Abstract 16087: Complement Factor C5a Modulates Vein Graft Thickening and Accelerated Atherosclerosis in a Murine Model of Vein Graft Disease via Interference in Mast Cell Activation
Introduction: We previously showed that Complement activation, in particular C3 activation, is involved in vein graft disease. However, the role of other complement factors, including C5a, is unknown. Mast cells (MC), known to be present in atherosclerotic lesions, are present in the perivasculature of vein grafts and express receptors for complement factor C5a.
Hypothesis: We hypothesize that C5a acts as an activator and chemoattractant of mast cells resulting in increased vein graft disease.
Methods and Results: C5a activation of bone marrow derived MC in vitro resulted in a significant increase of tryptase release of 15% (p=0.007) as compared to non-stimulated MC, comparable with activation by C48/80, a known general MC activator. In murine vein grafts MC presence and C5a expression was studied by (immuno)histochemistry in sections of donor caval veins interpositioned in the carotid artery of recipient mice (n=3/time point). Expression of C5a and MC presence increased in time from hardly any expression at 6h to intermediate expression at 1, 3 and 7d. At the later time points of 14 and 28d after surgery, C5a was highly expressed by endothelial cells, foam cells and fibroblasts in the intimal thickening and adventitia. A significant increase in perivascular MC numbers in the vein grafts at 28d was found compared to the 6h time point of 852% (p=0.004). To asses whether C5a serves as an activator of MC in vein grafts (n=7 ApoE ko mice/group), C5a was applied locally in a pluronic gel around the vein graft during surgery or mice were treated daily with a synthetic C5a receptor antagonist.
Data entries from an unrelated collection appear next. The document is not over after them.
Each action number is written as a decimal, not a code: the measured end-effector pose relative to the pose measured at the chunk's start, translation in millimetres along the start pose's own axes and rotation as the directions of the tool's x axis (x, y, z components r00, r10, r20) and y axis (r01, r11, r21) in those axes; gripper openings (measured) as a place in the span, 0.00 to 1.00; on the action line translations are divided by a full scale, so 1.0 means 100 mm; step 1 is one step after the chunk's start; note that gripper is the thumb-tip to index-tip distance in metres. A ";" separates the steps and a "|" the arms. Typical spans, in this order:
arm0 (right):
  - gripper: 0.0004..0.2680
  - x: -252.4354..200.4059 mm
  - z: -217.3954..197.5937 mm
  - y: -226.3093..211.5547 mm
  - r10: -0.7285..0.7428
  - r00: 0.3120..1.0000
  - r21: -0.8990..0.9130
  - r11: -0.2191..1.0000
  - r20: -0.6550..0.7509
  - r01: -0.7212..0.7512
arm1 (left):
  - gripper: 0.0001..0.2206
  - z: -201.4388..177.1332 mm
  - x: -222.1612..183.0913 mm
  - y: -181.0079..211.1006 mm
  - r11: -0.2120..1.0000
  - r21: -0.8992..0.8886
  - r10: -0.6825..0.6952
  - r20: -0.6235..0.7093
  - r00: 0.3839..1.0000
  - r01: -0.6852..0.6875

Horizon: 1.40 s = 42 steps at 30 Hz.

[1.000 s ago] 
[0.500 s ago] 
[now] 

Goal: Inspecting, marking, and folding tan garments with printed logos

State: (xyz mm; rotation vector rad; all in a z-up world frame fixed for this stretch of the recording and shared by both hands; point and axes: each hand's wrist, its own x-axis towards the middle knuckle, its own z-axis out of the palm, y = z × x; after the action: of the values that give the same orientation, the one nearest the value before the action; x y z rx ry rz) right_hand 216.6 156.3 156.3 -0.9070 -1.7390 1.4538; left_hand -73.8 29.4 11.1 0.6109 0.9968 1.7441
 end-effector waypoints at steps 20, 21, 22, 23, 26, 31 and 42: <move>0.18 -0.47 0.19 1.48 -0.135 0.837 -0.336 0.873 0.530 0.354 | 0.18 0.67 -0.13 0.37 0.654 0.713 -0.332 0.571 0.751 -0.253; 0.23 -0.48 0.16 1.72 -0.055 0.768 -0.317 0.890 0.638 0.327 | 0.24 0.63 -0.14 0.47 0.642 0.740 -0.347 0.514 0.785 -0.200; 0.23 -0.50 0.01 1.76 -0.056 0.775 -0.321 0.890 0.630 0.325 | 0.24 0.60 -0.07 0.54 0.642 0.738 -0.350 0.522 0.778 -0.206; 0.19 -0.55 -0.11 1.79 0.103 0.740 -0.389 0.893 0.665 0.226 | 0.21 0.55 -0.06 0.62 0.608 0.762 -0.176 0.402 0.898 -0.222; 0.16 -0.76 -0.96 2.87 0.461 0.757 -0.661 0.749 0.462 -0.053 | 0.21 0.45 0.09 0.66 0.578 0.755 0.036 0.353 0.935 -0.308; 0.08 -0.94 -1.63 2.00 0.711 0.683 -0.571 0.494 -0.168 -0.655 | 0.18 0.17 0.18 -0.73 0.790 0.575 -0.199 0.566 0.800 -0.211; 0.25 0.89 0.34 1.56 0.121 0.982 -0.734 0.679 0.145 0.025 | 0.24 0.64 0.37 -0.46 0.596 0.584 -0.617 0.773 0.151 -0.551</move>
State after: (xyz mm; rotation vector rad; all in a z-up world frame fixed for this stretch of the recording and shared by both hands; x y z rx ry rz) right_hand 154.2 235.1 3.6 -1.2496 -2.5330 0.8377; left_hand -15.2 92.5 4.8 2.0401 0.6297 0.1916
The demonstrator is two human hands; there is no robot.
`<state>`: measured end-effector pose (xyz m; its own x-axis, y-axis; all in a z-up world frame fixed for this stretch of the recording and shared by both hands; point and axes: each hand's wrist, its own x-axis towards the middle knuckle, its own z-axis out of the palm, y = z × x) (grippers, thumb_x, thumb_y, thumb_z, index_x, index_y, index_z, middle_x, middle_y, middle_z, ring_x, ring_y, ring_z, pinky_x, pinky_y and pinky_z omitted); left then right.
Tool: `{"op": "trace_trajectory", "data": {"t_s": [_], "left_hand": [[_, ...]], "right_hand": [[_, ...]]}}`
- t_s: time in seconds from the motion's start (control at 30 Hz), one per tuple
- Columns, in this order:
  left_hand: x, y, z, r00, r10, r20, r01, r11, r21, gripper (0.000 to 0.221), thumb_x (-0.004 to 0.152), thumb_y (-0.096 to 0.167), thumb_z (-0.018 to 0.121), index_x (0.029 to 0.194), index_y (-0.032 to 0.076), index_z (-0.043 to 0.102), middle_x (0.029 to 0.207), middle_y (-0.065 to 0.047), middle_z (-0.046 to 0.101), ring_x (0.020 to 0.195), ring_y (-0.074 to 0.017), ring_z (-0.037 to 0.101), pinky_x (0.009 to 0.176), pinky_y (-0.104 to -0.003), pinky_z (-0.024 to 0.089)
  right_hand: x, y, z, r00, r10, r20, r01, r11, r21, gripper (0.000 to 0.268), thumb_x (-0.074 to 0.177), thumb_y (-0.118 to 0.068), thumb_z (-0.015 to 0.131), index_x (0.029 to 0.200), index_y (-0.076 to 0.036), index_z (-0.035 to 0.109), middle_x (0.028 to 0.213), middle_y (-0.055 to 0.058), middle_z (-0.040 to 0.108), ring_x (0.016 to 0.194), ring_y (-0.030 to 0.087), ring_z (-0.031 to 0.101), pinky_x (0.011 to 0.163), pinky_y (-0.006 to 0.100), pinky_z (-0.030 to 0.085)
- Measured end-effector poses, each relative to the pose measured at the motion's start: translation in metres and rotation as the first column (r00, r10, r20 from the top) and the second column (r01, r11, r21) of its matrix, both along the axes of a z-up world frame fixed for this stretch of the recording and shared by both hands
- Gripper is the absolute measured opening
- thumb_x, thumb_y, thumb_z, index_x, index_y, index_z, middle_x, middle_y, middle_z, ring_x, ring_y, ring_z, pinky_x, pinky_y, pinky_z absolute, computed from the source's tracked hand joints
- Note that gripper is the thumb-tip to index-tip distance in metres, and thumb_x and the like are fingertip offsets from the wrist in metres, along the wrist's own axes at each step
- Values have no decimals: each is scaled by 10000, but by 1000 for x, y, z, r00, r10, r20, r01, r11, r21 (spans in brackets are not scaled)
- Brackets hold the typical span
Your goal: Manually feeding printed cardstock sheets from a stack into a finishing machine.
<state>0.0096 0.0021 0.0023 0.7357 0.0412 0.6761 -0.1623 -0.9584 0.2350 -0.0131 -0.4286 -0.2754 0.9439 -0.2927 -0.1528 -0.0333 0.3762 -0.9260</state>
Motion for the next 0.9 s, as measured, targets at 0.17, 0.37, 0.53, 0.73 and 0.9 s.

C5a application resulted in a 97% increase in number of perivascular MC and a significant increase in vein graft thickening of 65% (p=0.002) after 28d. Subsequently, the macrophage content of the vein graft was increased with 98% (p=0.006). Treatment with C5a receptor antagonist resulted in a 44% decrease in number of perivascular MC (p=0.040) and decreased vein graft thickening compared to the control group of 40% (p=0.035). The number of macrophages in the vein graft wall was decreased with 46% (p=0.012).
Conclusion: These data give a strong indication that the chemotactic potency of C5a on mast cells and the subsequent activation of these cells play an important role in vein graft disease.
- © 2010 by American Heart Association, Inc.